Scientists Develop More Efficient Way to Extract Oil from Oil Sands

Oil sands represent approximately two-thirds of the world’s estimated oil reserves. Canada is the world’s major producer of unconventional petroleum from sands, and the U.S. imports more than one million barrels of oil per day from Canada, about twice as much as from Saudi Arabia. Much of this oil is produced from the Alberta tar sands. _Newswise

Oil Extraction from Oil Sands

Penn State researchers have developed a cleaner, more economical, and more water-efficient method of separating the bitumen component from oil sands.

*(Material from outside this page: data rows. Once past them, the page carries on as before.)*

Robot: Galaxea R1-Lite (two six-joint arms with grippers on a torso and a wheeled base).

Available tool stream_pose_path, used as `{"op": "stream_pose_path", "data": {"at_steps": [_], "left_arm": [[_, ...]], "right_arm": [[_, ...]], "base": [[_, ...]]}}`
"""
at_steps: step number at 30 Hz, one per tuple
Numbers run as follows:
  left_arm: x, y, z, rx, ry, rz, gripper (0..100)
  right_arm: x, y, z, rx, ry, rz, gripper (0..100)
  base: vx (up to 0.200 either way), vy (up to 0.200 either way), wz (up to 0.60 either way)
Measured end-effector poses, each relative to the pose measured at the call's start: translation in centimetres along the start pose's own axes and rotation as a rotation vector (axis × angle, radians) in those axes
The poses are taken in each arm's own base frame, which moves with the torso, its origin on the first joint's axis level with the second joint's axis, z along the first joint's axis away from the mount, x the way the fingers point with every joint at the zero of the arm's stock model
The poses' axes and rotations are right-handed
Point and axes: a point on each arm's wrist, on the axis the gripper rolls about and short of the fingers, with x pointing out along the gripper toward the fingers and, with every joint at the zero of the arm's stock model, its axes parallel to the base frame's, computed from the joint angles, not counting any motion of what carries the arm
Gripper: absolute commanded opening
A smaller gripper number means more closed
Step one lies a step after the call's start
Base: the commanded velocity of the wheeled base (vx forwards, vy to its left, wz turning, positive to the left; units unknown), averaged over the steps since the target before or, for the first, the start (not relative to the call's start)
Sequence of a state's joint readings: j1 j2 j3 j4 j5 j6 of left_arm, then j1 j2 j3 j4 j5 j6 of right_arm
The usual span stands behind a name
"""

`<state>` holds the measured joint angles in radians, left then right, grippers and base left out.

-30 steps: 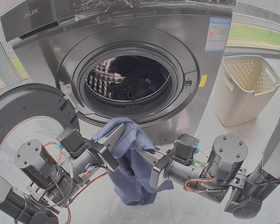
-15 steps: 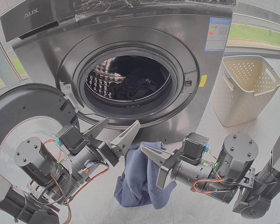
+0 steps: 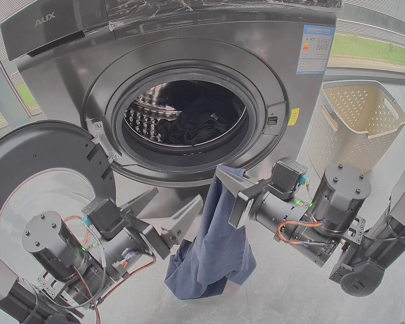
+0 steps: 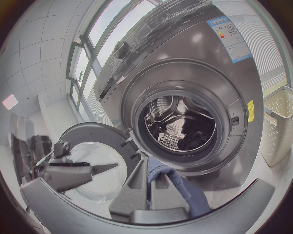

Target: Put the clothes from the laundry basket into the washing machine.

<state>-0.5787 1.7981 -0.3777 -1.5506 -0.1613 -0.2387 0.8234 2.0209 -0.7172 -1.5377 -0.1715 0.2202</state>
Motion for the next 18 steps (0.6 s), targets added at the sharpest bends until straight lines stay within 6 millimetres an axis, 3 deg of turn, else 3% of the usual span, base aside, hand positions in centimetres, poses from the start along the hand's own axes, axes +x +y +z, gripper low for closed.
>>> {"op": "stream_pose_path", "data": {"at_steps": [9,18], "left_arm": [[-1.8,-0.8,-3.5,0.099,0.176,-0.045,100],[1.4,-0.5,-5.7,0.156,0.198,-0.062,100]], "right_arm": [[2.2,-0.5,0.4,0.004,-0.054,-0.037,0],[2.8,0.4,0.3,0.01,-0.061,-0.018,0]], "base": [[0.0,0.0,0.0],[0.0,0.0,0.0]]}}
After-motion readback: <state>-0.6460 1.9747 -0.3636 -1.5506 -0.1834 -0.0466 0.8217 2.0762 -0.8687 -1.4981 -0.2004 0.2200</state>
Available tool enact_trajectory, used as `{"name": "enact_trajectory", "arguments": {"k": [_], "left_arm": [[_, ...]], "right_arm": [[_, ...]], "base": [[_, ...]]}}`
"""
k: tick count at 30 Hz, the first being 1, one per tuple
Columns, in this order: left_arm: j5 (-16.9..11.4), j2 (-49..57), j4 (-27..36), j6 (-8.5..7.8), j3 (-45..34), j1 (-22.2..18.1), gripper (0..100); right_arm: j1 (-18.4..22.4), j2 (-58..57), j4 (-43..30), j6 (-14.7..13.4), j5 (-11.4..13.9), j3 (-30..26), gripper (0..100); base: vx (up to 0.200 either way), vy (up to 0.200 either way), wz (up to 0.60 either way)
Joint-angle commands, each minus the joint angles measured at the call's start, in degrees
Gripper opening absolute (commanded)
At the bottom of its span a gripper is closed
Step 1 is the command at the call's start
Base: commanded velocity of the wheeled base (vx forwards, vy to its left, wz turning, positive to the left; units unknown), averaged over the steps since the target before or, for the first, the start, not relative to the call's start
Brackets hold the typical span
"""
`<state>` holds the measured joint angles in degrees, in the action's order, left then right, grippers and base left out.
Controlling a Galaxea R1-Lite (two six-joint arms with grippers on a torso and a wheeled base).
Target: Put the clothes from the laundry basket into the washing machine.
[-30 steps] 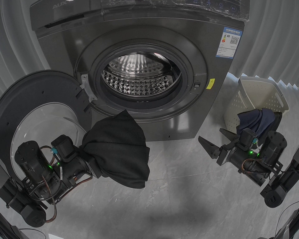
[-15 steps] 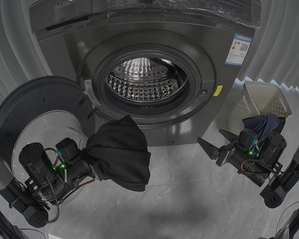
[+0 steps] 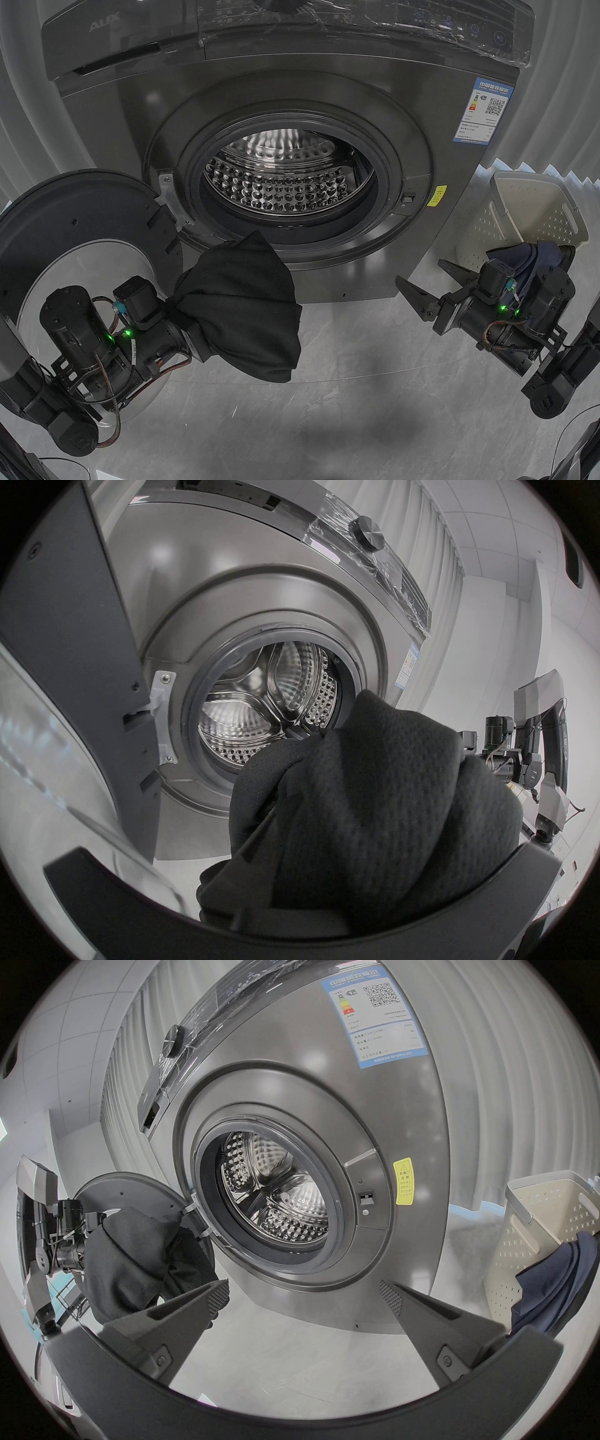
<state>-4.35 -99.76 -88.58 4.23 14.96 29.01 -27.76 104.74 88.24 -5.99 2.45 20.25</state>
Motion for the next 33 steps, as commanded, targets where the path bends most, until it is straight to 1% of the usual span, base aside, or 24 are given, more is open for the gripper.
{"name": "enact_trajectory", "arguments": {"k": [1,4,8,13,16,19,28,33], "left_arm": [[0.0,-0.3,0.0,-0.01,0.0,0.0,0],[0.1,-0.5,0.0,-0.01,0.5,-0.2,0],[0.3,-0.9,0.0,0.43,0.9,-0.4,0],[0.3,-1.1,0.0,0.16,0.8,-0.4,0],[0.3,-1.1,0.0,0.16,0.9,-0.4,0],[0.4,-1.2,0.0,0.08,0.9,-0.4,0],[0.4,-1.2,0.0,-0.01,0.9,-0.4,0],[0.4,-1.3,0.0,-0.10,0.8,-0.4,0]], "right_arm": [[-0.1,-0.1,0.0,0.0,0.0,0.0,100],[-0.1,-0.1,0.0,0.0,0.0,-0.2,100],[-0.1,-0.1,0.0,0.0,0.1,-0.3,100],[-0.2,-0.1,0.0,0.0,0.1,-0.4,100],[-0.5,-0.1,0.0,-0.2,0.1,-0.6,100],[-1.4,-0.1,0.0,-0.3,0.3,-1.4,100],[-4.7,-0.2,0.0,-0.3,0.5,-4.7,100],[-5.6,-0.2,0.0,-0.2,0.5,-5.3,100]], "base": [[0.000,0.000,0.00],[0.000,0.000,0.00],[0.200,0.000,0.00],[0.200,0.000,0.00],[0.000,0.000,0.00],[0.000,0.000,0.00],[0.200,0.000,0.00],[0.000,0.000,0.00]]}}
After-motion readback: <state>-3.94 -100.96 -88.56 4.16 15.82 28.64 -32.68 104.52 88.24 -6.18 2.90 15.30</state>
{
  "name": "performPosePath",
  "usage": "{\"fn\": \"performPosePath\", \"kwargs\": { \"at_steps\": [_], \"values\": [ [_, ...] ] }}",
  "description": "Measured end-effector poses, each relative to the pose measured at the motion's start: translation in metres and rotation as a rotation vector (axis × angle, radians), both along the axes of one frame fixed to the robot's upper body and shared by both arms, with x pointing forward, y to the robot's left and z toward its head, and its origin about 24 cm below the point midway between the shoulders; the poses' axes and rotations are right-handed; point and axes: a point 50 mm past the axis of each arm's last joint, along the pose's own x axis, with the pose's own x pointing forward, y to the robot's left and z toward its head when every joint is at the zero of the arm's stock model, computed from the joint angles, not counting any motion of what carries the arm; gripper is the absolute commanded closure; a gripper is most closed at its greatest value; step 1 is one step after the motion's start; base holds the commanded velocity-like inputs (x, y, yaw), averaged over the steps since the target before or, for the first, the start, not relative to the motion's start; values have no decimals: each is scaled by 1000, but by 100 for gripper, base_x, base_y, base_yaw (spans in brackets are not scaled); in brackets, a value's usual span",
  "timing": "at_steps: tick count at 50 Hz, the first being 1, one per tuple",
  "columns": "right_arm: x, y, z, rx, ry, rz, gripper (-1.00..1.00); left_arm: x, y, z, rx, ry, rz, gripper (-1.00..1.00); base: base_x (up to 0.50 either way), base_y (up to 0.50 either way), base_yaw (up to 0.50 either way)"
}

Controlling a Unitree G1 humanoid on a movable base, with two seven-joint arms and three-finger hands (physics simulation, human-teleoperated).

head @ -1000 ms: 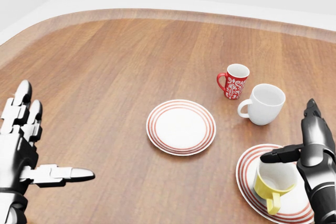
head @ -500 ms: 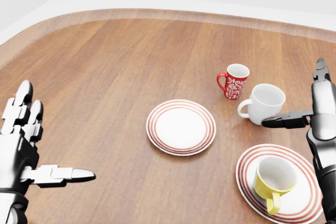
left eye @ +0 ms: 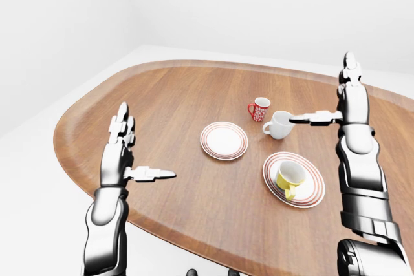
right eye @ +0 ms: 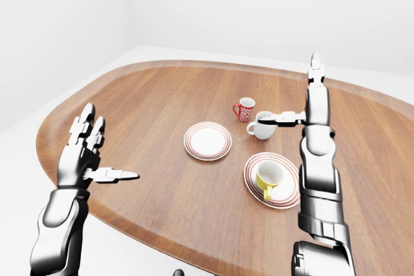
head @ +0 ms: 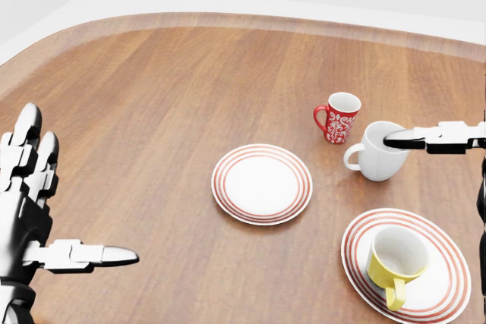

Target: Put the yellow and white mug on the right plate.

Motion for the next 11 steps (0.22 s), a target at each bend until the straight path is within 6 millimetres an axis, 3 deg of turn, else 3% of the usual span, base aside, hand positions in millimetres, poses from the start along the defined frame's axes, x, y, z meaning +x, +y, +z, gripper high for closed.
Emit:
{"fn": "performPosePath", "kwargs": {
  "at_steps": [11],
  "values": [
    [-43, 22, 45, -57, -246, 121, -100, -13, -7, 21, 24, -93, -31, -100, 0, 0, 0]
  ]
}}
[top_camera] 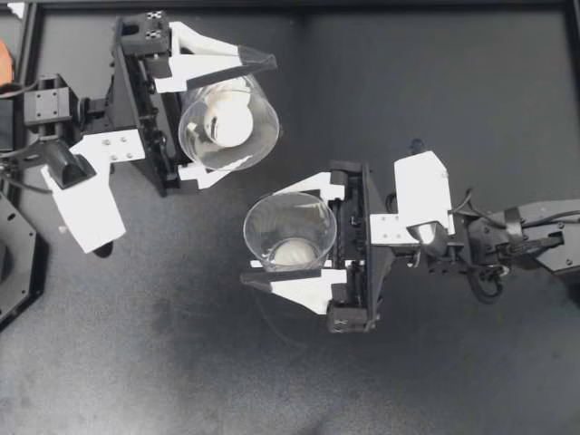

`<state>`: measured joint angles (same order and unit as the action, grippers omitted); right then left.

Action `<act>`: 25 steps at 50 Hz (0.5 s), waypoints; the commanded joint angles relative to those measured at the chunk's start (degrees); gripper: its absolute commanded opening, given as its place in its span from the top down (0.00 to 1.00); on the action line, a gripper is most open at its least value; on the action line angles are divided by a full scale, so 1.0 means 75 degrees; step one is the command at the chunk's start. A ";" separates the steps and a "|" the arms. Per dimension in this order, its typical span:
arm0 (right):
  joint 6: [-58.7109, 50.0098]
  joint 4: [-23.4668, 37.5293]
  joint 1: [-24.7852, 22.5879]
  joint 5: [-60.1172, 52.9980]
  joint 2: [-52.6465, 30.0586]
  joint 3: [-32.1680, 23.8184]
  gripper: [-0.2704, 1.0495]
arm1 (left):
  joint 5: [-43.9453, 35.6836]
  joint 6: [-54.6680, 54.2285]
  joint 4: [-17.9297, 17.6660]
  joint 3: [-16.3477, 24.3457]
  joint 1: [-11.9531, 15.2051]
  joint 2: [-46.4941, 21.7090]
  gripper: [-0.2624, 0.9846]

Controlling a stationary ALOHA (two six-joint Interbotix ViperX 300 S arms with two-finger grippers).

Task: Transfer one of the two balls in the right glass into the left glass, then transfer it back to the right glass.

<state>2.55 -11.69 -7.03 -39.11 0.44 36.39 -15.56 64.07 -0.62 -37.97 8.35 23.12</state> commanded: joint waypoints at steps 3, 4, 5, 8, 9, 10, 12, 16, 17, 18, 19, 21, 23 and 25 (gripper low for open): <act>-0.0023 0.0012 -0.0047 -0.0094 0.0035 -0.0223 0.25 | -0.0246 0.0293 0.0000 0.0152 0.0023 0.0000 0.18; -0.0023 0.0012 -0.0047 -0.0094 0.0047 -0.0223 0.25 | -0.0258 0.0340 0.0012 0.0152 0.0023 -0.0012 0.18; -0.0023 0.0012 -0.0047 -0.0094 0.0035 -0.0223 0.25 | -0.0270 0.0387 0.0012 0.0152 0.0023 -0.0012 0.18; -0.0035 0.0000 -0.0047 -0.0105 0.0023 -0.0223 0.25 | -0.0305 0.0516 0.0000 0.0164 0.0023 -0.0047 0.18; -0.0035 0.0012 -0.0047 -0.0117 0.0012 -0.0223 0.25 | -0.0305 0.0551 0.0012 0.0164 0.0023 -0.0047 0.18; -0.0035 0.0012 -0.0047 -0.0141 0.0012 -0.0234 0.25 | -0.0316 0.0586 0.0012 0.0164 0.0023 -0.0059 0.18; -0.0035 0.0012 -0.0035 -0.0176 0.0012 -0.0234 0.25 | -0.0340 0.0691 0.0012 0.0176 0.0023 -0.0082 0.18; -0.0047 0.0000 -0.0047 -0.0223 0.0012 -0.0234 0.25 | -0.0375 0.0926 0.0012 0.0188 0.0023 -0.0164 0.18; -0.0047 0.0000 -0.0047 -0.0234 0.0012 -0.0234 0.25 | -0.0387 0.0996 0.0012 0.0199 0.0023 -0.0176 0.18; -0.0047 -0.0012 -0.0047 -0.0246 0.0012 -0.0234 0.25 | -0.0387 0.1066 0.0012 0.0199 0.0023 -0.0211 0.18; -0.0059 -0.0012 -0.0047 -0.0246 0.0012 -0.0234 0.25 | -0.0398 0.1137 0.0012 0.0211 0.0012 -0.0234 0.18; -0.0059 -0.0023 -0.0047 -0.0258 0.0012 -0.0234 0.25 | -0.0422 0.1301 0.0012 0.0246 -0.0035 -0.0293 0.18; -0.0059 -0.0035 -0.0035 -0.0270 0.0012 -0.0246 0.25 | -0.0445 0.1418 0.0012 0.0281 -0.0070 -0.0340 0.18; -0.0059 -0.0047 -0.0047 -0.0270 0.0000 -0.0270 0.25 | -0.0457 0.1535 0.0012 0.0316 -0.0117 -0.0387 0.18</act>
<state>2.20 -11.78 -7.03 -40.43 -0.18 36.04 -18.11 74.62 -0.53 -37.62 8.17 20.21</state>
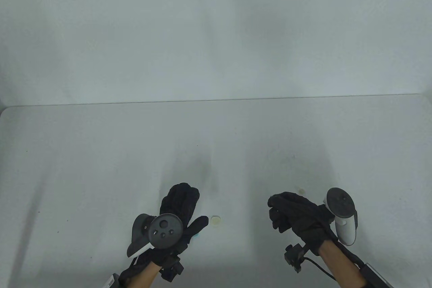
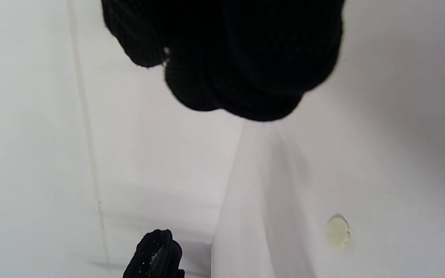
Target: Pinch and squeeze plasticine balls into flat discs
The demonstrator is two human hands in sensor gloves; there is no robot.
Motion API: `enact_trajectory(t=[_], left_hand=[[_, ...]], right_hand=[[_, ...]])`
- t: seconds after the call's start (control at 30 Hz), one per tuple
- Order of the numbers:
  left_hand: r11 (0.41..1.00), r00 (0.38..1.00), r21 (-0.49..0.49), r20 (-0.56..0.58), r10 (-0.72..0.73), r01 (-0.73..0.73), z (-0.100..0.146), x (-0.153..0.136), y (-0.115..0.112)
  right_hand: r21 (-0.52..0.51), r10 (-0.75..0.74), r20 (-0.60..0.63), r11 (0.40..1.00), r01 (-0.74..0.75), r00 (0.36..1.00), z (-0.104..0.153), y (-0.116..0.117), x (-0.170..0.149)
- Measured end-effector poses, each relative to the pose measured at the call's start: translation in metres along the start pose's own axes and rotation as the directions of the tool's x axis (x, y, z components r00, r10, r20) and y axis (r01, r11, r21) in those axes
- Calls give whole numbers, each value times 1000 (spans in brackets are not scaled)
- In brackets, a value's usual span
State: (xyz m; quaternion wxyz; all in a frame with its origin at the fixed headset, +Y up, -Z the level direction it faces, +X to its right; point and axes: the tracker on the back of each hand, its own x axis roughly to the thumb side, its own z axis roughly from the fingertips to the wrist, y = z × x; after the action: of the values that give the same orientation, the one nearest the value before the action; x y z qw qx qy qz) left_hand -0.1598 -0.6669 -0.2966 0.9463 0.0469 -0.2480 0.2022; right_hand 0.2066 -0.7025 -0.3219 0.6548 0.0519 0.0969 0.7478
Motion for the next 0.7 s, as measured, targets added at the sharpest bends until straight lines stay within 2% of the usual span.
enact_trajectory(t=[0.1,0.17,0.5,0.7], left_hand=[[1000,1000,-6,-3,-2,2,0,0,-1],[1000,1000,-4,-4,-3,3,0,0,0],[1000,1000,-16,-8,1,-1,-1,-1,-2],[1000,1000,-10,-6,0,0,0,-1,-1]], right_hand=[[88,-52,-10,995,52,999,-1,2,-5],[103,-94,-20,990,96,995,-2,3,-7],[13,-32,-3,999,32,999,-2,0,-3],[12,-18,16,1000,18,1000,-1,-1,-2]])
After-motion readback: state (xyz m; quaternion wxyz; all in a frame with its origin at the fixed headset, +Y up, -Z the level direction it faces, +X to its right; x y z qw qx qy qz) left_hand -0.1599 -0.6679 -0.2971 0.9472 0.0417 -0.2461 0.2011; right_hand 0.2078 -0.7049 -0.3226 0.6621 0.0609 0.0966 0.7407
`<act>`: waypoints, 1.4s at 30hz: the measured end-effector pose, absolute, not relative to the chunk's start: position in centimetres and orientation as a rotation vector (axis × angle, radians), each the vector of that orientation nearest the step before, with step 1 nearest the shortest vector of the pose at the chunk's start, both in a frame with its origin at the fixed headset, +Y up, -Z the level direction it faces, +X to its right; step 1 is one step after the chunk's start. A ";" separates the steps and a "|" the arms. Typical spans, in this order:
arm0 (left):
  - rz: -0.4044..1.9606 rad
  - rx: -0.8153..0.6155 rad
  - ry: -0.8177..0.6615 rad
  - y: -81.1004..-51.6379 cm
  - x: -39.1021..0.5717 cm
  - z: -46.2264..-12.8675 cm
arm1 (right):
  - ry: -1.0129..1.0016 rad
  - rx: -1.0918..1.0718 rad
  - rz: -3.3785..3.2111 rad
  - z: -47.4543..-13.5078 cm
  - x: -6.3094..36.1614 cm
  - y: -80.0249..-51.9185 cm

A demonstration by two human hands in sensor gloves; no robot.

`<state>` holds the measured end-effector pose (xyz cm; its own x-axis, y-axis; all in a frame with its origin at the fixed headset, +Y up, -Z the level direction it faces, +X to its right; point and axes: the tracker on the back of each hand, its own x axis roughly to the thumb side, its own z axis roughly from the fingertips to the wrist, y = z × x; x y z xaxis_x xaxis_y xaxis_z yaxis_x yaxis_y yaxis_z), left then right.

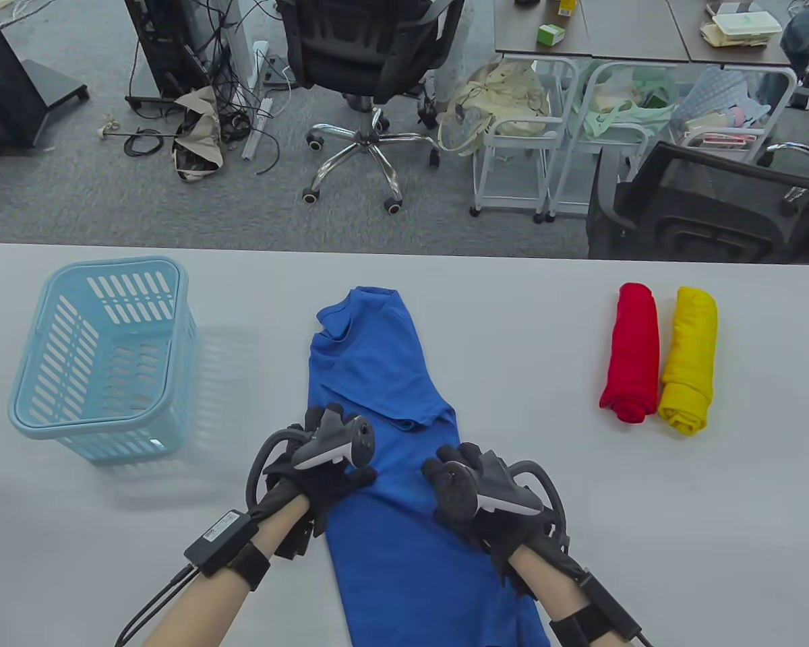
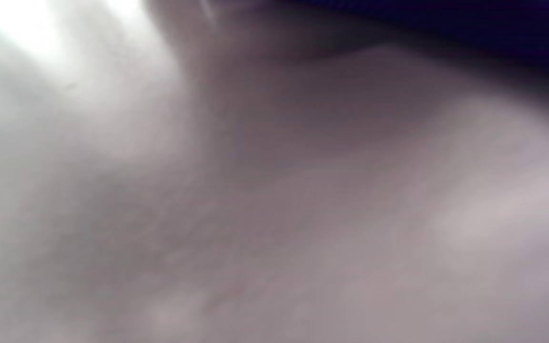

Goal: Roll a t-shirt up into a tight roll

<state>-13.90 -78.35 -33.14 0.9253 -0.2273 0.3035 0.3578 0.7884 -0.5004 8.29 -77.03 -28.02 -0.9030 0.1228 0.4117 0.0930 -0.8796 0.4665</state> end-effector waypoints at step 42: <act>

Paul Painter, professor of polymer science in the Department of Materials Science and Engineering at Penn State, and his group have spent the past 18 months developing a technique that uses ionic liquids (salt in a liquid state) to facilitate separation. The separation takes place at room temperature without the generation of waste process water. “Essentially, all of the bitumen is recovered in a very clean form, without any contamination from the ionic liquids,” Painter explained. Because the bitumen, solvents and sand/clay mixture separate into three distinct phases, each can be removed separately and the solvent can be reused.

The process can also be used to extract oil and tar from beach sand after oil spills, such as the Exxon Valdez and Deepwater Horizon incidents. Unlike other methods of cleanup, the Penn State process completely removes the hydrocarbons, and the cleaned sand can be returned to the beach instead of being sent to landfills. In an experiment using sand polluted by the BP oil spill, the team was able to separate hydrocarbons from the sand within seconds. A small amount of water was used to clean the remaining ionic liquids from the sand, but that water was also recoverable. “It was so clean you could toss it back on the beach. _Newswise

Cleaner and more efficient methods for producing oil from abundant oil sands should make a lot of people happier and less frantic about the future of global energy supplies. Unfortunately, for too many "doomers", the only joy they get in life is from contemplating the total breakdown of global civilisation. For such as those, good news is bad news.

For the rest of us, we will do the best we can and move on from there.